The government used the resumed cross-examination of defendant Aimee Bock to systematically dismantle her credibility and establish that she personally enriched herself and her boyfriend through the fraud scheme. Prosecutor Thompson walked Bock through her payments of $878,000 from Feeding Our Future to her boyfriend's LLC (Handy Helpers), her joint participation in luxury travel and spending funded by those payments, and the fraudulent nature of her board of directors — showing the board existed on paper only. The government also introduced a text message chain proving Bock knew her boyfriend was car shopping the same day she wired him $15,000, directly contradicting her stated ignorance. For the second defense witness, Mohamed Liban, the government's cross was designed to establish that his videos proved nothing about meal count accuracy, that he was embedded financially in the fraud network through a shell company receiving $195,000 from implicated entities, and that his 'social media influencer' income dried up the moment the food program funds stopped — strongly implying he was a paid participant in the scheme.

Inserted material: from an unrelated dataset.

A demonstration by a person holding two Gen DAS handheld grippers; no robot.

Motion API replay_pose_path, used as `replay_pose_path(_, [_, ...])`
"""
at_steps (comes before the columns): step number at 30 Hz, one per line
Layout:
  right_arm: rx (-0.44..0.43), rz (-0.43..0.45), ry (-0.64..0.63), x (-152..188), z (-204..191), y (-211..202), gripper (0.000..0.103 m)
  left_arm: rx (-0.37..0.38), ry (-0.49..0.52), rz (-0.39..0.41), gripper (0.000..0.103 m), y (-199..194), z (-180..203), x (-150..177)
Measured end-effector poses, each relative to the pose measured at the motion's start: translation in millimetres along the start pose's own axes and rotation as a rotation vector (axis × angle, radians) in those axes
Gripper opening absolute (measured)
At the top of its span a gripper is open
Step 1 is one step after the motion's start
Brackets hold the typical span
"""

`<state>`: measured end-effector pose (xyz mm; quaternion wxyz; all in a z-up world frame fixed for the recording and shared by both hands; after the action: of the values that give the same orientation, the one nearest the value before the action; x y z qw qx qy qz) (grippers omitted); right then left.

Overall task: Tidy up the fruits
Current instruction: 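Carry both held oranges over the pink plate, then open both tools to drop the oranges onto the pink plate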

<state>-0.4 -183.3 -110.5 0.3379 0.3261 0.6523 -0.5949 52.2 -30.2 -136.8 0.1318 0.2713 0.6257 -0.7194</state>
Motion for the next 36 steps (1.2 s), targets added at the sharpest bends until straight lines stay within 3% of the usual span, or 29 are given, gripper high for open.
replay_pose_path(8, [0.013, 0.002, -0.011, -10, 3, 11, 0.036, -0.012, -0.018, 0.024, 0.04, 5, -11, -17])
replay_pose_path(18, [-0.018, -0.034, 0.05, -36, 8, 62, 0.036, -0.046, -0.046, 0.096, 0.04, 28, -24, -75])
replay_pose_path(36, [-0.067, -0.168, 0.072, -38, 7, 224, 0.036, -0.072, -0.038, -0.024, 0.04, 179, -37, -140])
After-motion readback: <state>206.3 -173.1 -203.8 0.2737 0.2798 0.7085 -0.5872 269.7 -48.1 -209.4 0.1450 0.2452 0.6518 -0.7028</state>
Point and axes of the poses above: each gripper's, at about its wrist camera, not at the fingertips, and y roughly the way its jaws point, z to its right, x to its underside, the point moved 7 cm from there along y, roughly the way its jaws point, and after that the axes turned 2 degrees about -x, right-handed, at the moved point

Strategic Notes for Defense Counsel

- The Handy Helpers pattern is instructive: the government's most effective moments were documentary (text messages, bank records, IRS forms), not witness testimony. Defense counsel must assume the government has already assembled a complete paper trail connecting his client to financial self-dealing and prepare to address every document in advance on direct, rather than being reactive on cross. - The fictitious board of directors was crippling for Bock because three independent witnesses all corroborated the government's theory. Defense counsel must audit whether his client's organization had any real governance structure and, if not, consider whether to stipulate to that fact rather than let it be used to attack overall credibility. - The witness financial entanglement trap caught the Said defense completely off guard with Liban. Before calling any witness, Defense counsel must determine whether they received payments from any entity named or connected to the fraud scheme. The government had the Shimbirka bank records admitted into evidence for a month before Liban testified — they were waiting for this. Assume the government has done this analysis for every potential defense witness. - Mohamed Liban's testimony is a template for what NOT to do: calling a witness whose videos cannot substantiate the claimed volumes, who himself received $195,000 from scheme entities, and who repeatedly refused to vouch for the very numbers the defense needed him to support. The videos may still have some value for defense counsel in a different context — they at least establish food was being prepared at multiple sites — but they must be introduced through a witness who is not financially compromised. - The court's ruling on bias impeachment (allowing full financial cross of Liban/Abdi) is the most important legal ruling of this day for defense counsel's preparation. The government can and will use the financial records of any witness connected to the scheme to suggest bias or participation. Defense counsel must either avoid such witnesses entirely or front their financial connections on direct examination to neutralize the surprise.

Witnesses
Aimee Marie Bock
Defendant and Executive Director of Feeding Our Future; testified in her own defense.
Other Defense
Direct Examination

Direct examination occurred on prior days. On this day Bock was subject to resumed government cross-examination and then redirect by her own counsel. On redirect, Udoibok sought to rehabilitate her regarding the Southcross daycare licensing application, her response to MDE's serious deficiency notice, and her characterization of the Handy Helpers relationship.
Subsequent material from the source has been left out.